WHAT YOU HAVE TO DO
Line by line, copy all of the data exactly.
* * * *
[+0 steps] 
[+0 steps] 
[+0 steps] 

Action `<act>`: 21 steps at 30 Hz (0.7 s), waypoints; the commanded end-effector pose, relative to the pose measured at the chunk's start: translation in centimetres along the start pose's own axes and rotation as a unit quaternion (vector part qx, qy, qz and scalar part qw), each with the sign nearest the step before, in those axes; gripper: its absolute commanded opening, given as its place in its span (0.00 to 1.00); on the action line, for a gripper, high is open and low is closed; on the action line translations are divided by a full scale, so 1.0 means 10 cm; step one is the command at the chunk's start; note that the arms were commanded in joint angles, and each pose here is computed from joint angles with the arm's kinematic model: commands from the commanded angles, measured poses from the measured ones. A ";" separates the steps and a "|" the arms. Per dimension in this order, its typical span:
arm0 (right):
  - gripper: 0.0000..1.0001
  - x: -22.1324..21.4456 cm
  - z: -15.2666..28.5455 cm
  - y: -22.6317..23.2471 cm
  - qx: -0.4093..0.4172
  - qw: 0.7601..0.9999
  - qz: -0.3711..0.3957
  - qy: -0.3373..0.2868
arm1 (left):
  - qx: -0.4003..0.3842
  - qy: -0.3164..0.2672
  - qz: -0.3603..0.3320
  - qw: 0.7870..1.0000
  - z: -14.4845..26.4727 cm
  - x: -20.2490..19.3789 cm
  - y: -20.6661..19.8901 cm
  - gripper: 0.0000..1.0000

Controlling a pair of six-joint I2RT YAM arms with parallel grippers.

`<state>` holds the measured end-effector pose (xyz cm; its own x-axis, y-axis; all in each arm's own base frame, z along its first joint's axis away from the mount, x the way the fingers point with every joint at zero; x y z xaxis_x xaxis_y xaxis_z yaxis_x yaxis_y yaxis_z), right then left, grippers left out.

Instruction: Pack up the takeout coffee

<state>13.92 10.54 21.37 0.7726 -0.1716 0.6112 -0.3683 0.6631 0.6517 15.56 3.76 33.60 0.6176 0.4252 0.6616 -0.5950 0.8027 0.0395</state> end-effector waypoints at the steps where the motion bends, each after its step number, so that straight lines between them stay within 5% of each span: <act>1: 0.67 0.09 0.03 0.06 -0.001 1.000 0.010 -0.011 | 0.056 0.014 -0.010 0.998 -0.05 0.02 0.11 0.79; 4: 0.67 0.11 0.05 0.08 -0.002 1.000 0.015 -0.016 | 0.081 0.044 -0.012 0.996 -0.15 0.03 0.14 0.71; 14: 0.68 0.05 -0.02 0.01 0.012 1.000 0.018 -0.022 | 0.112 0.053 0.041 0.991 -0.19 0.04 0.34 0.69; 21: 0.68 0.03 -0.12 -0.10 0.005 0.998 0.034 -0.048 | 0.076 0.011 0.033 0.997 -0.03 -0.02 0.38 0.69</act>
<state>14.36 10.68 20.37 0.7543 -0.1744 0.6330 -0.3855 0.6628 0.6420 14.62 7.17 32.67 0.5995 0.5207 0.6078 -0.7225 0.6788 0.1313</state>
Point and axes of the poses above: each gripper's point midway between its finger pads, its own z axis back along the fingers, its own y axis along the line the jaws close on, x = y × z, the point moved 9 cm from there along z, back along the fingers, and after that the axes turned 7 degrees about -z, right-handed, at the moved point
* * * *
ANSWER TO THE PROBLEM
[+0 steps] 
[+0 steps] 
[+0 steps] 

Action `<act>`: 21 steps at 30 Hz (0.7 s), waypoints; the commanded end-effector pose, relative to the pose measured at the chunk's start: translation in centimetres along the start pose's own axes and rotation as a unit quaternion (vector part qx, qy, qz and scalar part qw), each with the sign nearest the step before, in those axes; gripper: its absolute commanded opening, given as its place in its span (0.00 to 1.00); on the action line, for a gripper, high is open and low is closed; on the action line translations are divided by a full scale, so 1.0 means 10 cm; step one is the command at the chunk's start; note that the arms were commanded in joint angles, and each pose here is computed from joint angles with the arm's kinematic model: commands from the commanded angles, measured poses from the measured ones. A ";" separates the steps and a "|" the arms. Per dimension in this order, its typical span:
arm0 (right):
  - gripper: 0.0000..1.0001
  - x: -22.1324..21.4456 cm
  - z: -15.2666..28.5455 cm
  - y: -22.6317..23.2471 cm
  - qx: -0.4093..0.4172
  - qw: 0.7601..0.9999
  - qz: -0.3711..0.3957
  - qy: -0.3373..0.2868
arm1 (left):
  - qx: -0.4003..0.3842
  - qy: -0.3164..0.2672
  - qz: -0.3603..0.3320
  - qw: 0.7870..1.0000
  - z: -14.4845..26.4727 cm
  - x: -20.2490..19.3789 cm
  - y: -20.6661..19.8901 cm
  - gripper: 0.0000..1.0000

Controlling a pair of six-joint I2RT YAM arms with parallel grippers.

`<state>` holds the measured end-effector pose (xyz cm; its own x-axis, y-axis; all in each arm's own base frame, z along its first joint's axis away from the mount, x the way the fingers point with every joint at zero; x y z xaxis_x xaxis_y xaxis_z yaxis_x yaxis_y yaxis_z), right then left, grippers left out.

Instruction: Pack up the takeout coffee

<state>13.92 10.54 21.37 0.7726 -0.1716 0.6112 -0.3683 0.6631 0.6517 15.56 3.76 33.60 0.6176 0.4252 0.6616 -0.5950 0.8027 0.0395</state> end-effector waypoints at the steps where the motion bends, each after its step number, so that straight lines between them stay within 5% of each span: <act>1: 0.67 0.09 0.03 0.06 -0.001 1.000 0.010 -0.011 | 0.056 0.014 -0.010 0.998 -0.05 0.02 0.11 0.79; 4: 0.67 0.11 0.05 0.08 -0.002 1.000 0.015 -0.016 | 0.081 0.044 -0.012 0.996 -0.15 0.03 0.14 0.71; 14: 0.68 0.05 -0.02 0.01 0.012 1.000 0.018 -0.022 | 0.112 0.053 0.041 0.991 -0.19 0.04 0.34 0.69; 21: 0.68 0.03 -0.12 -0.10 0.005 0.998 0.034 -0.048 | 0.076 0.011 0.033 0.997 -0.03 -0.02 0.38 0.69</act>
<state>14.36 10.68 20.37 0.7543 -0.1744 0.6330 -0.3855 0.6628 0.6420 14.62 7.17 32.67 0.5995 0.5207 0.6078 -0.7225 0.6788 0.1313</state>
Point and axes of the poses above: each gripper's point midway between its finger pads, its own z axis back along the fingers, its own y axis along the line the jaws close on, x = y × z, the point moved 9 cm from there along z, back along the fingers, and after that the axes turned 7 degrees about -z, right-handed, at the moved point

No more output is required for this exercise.